Liz and David Cook consider their employees their family. They have no children, but aspire to encourage their employees to grow and flourish within their positions, much as parents do of their kids. Also like a mom and dad, when an employee has improved and has the chance to move on to something else, it’s bittersweet.

"We’re 17 years into (our restaurant), and David is the nurturer,” Liz said. “I think of it like we have these birds in the nest, and some have to fly the coop. When they move on, they come back and we hope that they learned something from us.”

That family-like support extends to their industry colleagues as well. Outside of their restaurant and catering business, the Cooks support several organizations, such as the de Cavel Family SIDS Foundation. Established by restaurateur Jean-Robert de Cavel and his wife, Annette Pfund, after their infant daughter Tatiana died of SIDS, or Sudden Infant Death Syndrome, Liz and David consider it necessary to offer their support. They also support other organizations, such as the Leukemia and Lymphoma Society, Susan G. Komen for the Cure of Greater Cincinnati, American Heart Association, and The First Tee of Greater Cincinnati.

“We like to give back to the city that’s given us so much,” David said. “If that means do special events gratis, we’ll do that. Cincinnati is a tight-knit restaurant town. There’s no pretentiousness here.”

Liz and David consider Cincinnati, as many do, a “foodie town.” As they should — they’ve dedicated their professional lives to it and tied their marriage to it as well. They’ve learned the littlest nuances about one another if not simply because they spend most of their time together at home and work.

“We get along pretty well,” Liz said. “When we’re (at Daveed’s), it’s all business. I’m asked all the time how we can work together 24/7. We’re two peas in a pod, and if you had to put the Earth, moon and stars together, we were meant to be together and we were meant to do this together.”

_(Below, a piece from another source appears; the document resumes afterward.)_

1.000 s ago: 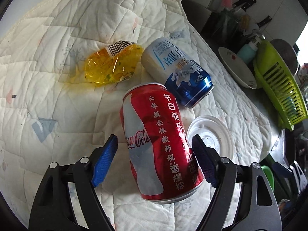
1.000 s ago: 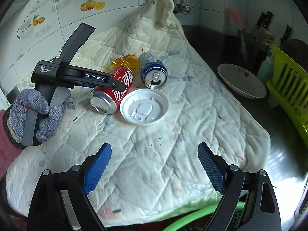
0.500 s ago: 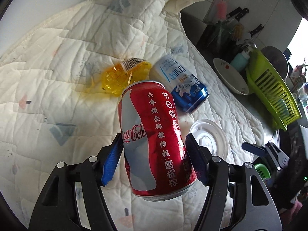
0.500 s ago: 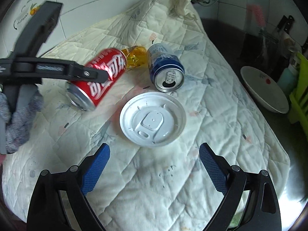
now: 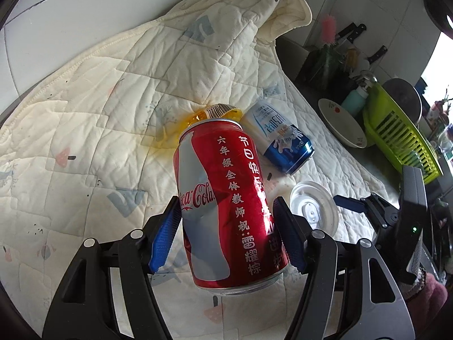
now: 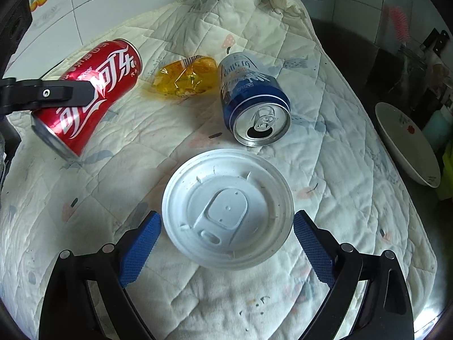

Liz and David have been in the Cincinnati restaurant business together for nearly 20 years, and even longer individually. If their past is any indication of their future, they’ll be a feature in the local food scene for 20 more.

“We’re fortunate to still be alive in this restaurant business,” David said. “… We’re proud of everything we’ve done here and we hope we’ve been able to touch enough lives for people who have worked for us to do great things in this industry and in life.”